Die Beihilfestelle übernimmt ab 1.1.2024 die Arbeitgeberbeiträge in der GKV, so dass jetzt die hälftige Finanzierung der Beiträge gesichert ist
Insgesamt ein großer Erfolg unserer jahrelangen Bemühungen als DGB-Gewerkschaften für die Pauschale Beihilfe.
In einem Entschließungsantrag forderte die Regierungskoalition den Finanzminister auf, mit den Gewerkschaften über eine Reform der Besoldung in Sachsen zu verhandeln. Dies soll bis zum 1.7.2025 erfolgen. Ein Thema, welches wir seit den wegweisenden Urteilen des Bundesverfassungsgerichtes immer wieder mit den Finanzministern des Freistaates diskutiert haben. Aber immer, wenn es konkret werden sollte, dann wurde mal wieder verschoben. Es gibt Unwuchten im sächsischen Besoldungssystem: so werden junge Beamtinnen und Beamte im Bundesvergleich schlecht bezahlt, während Ältere sehr gut bezahlt werden. Bei den demografischen Veränderungen, die vor uns liegen, muss sich da was ändern.
Zweiter Punkt ist die Aufforderung der Abgeordneten des Landtages an den Finanzminister, die Notfallsanitäterzulage von 3 auf 4€ pro Einsatzstunde zu erhöhen.
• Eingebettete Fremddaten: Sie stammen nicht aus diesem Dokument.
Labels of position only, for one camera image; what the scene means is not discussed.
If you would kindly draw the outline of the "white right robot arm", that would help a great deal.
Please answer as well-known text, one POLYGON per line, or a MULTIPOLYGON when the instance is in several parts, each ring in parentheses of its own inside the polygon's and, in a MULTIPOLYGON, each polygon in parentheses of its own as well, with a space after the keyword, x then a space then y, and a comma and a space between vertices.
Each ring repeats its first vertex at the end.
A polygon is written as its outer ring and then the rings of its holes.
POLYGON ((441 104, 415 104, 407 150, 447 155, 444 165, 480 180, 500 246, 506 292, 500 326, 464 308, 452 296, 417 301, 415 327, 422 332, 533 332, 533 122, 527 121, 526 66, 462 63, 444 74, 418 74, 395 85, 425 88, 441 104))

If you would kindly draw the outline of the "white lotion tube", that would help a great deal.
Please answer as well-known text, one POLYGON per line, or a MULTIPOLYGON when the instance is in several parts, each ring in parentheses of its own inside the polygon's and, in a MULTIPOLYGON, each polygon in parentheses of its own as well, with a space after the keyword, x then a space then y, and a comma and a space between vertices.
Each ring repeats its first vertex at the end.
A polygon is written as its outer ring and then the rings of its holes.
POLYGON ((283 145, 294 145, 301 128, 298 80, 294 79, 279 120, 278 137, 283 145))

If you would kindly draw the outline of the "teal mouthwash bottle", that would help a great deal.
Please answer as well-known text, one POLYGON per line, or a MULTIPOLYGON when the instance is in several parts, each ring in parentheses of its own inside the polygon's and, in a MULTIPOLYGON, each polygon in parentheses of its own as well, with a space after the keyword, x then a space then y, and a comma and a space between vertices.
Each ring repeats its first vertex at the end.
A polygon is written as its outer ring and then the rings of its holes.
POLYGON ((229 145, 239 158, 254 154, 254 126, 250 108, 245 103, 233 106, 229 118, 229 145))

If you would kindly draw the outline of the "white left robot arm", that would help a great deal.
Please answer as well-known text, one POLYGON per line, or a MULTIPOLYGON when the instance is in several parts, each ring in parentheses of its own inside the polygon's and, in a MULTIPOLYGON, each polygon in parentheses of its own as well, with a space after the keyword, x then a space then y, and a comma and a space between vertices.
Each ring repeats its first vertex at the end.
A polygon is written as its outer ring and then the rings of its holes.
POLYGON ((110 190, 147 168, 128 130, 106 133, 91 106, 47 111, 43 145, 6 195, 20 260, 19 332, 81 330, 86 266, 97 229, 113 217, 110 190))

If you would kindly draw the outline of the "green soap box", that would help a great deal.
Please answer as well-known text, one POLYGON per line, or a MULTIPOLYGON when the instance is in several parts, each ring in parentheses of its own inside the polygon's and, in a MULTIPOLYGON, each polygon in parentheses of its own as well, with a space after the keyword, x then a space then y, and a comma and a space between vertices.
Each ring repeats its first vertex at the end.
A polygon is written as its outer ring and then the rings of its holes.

Unser gewerkschaftlicher Einsatz hat sich gelohnt. Ob die sächsische Regelung zur amtsangemessenen Alimentation den Ansprüchen des Bundesverfassungsgerichtes genügt, werden wohl erst Gerichte entscheiden. Aber die Sparversion von Finanzminister Vorjohann hat sich nicht durchgesetzt. In vielen Punkten haben die Abgeordneten den Finanzminister korrigieren müssen, ja, quasi zwingen müssen, wie bei der Pauschalen Beihilfe. Das Parlament hat gezeigt, dass Gesetze der Regierung nicht einfach abgenickt werden. Eine Sternstunde der Demokratie!